What the task asks
Somewhere below are a line with "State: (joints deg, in" and a later line with "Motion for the". Output exactly those lines and all lines between them.

◇ ◇ ◇

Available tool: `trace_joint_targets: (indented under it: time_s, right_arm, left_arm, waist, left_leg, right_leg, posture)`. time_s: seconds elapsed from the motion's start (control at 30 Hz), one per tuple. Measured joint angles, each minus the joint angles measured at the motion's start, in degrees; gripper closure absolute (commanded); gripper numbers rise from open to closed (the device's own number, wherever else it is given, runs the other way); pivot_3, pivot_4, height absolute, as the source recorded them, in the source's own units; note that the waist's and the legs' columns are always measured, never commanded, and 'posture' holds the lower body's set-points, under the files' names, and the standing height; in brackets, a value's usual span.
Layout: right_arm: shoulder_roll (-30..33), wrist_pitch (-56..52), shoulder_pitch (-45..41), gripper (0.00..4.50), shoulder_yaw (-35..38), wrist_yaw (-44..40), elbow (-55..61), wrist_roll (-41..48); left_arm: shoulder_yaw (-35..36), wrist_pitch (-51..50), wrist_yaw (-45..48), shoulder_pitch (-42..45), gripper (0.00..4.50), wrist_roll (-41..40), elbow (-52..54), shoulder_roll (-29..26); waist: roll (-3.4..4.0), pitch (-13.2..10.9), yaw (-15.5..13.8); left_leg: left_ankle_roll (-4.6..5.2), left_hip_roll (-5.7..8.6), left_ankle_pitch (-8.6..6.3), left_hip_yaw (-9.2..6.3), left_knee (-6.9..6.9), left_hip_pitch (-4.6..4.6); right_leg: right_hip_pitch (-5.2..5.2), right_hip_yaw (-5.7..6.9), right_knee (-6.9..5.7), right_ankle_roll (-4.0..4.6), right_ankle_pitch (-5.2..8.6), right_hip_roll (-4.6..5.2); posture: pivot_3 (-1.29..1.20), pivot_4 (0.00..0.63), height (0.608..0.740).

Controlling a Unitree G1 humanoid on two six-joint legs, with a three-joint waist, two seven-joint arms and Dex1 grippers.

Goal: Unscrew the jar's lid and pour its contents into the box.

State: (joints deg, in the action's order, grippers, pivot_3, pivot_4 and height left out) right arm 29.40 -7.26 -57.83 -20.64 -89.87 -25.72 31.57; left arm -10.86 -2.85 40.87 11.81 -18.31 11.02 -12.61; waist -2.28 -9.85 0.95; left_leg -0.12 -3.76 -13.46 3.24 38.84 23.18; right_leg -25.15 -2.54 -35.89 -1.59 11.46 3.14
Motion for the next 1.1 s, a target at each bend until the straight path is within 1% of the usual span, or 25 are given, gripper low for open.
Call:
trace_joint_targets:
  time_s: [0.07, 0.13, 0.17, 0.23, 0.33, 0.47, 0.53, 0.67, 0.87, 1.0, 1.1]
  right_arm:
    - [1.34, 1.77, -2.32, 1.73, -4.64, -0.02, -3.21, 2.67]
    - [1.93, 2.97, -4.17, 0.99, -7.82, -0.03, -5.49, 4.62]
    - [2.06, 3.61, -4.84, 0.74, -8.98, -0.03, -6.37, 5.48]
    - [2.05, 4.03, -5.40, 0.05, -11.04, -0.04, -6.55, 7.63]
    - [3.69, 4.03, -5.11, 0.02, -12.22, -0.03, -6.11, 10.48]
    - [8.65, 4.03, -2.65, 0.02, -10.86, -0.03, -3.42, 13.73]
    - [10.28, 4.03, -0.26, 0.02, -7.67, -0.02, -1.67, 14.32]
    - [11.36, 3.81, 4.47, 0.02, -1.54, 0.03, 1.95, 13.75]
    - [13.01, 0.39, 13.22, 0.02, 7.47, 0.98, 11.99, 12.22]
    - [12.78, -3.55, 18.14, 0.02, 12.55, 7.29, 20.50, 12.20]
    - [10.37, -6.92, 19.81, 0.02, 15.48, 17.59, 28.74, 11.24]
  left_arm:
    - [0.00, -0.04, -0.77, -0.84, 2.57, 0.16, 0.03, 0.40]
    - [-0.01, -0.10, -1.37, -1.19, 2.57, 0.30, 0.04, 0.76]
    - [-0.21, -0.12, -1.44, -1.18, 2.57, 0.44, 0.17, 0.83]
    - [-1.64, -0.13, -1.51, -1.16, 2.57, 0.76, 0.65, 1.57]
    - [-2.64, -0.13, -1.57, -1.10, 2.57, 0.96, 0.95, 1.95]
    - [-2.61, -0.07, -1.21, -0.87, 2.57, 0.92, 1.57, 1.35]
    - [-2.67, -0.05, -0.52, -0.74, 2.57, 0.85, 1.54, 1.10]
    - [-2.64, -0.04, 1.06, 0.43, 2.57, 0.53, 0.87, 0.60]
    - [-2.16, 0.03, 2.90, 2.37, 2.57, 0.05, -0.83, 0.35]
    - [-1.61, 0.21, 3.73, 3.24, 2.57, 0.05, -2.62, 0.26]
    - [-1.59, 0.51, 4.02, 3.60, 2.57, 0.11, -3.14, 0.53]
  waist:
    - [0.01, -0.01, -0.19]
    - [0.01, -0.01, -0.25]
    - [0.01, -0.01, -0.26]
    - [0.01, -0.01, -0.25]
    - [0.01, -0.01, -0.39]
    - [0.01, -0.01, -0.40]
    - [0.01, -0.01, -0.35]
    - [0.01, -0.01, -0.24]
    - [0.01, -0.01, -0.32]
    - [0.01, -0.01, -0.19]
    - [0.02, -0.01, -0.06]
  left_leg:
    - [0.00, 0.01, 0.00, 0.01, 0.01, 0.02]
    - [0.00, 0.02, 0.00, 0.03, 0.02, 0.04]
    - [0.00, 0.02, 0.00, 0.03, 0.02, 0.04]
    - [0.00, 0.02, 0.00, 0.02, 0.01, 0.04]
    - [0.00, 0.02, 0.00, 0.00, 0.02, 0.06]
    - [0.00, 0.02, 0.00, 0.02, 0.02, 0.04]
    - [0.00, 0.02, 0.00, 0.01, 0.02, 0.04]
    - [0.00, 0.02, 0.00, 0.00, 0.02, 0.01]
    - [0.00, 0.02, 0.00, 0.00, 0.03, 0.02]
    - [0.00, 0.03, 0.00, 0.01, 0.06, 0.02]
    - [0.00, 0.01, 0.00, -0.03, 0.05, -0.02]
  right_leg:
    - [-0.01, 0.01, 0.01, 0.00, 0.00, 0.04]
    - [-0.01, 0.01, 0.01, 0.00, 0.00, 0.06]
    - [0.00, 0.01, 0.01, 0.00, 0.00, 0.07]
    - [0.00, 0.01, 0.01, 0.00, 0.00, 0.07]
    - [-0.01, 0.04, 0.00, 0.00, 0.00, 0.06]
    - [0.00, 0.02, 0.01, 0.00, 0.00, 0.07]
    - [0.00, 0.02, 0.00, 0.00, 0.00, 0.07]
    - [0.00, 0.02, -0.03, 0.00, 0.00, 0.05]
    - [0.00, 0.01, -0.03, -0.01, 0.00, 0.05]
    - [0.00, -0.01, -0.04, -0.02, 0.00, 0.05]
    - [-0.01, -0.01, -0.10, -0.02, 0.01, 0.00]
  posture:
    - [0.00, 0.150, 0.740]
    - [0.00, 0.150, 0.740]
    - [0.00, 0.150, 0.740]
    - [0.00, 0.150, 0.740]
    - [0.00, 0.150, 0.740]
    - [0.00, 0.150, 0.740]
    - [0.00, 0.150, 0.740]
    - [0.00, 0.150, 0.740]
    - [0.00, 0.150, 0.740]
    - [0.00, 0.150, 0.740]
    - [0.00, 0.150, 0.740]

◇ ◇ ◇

Your solution
State: (joints deg, in the action's order, grippers, pivot_3, pivot_4 and height left out) right arm 29.40 -7.26 -57.83 -20.64 -89.87 -25.72 31.57; left arm -10.86 -2.85 40.87 11.81 -18.31 11.02 -12.61; waist -2.28 -9.85 0.95; left_leg -0.12 -3.76 -13.46 3.24 38.84 23.18; right_leg -25.15 -2.54 -35.89 -1.59 11.46 3.14
Motion for the next 1.1 s, a target at each bend until the straight path is within 1% of the usual span, or 25 are given, gripper low for open.

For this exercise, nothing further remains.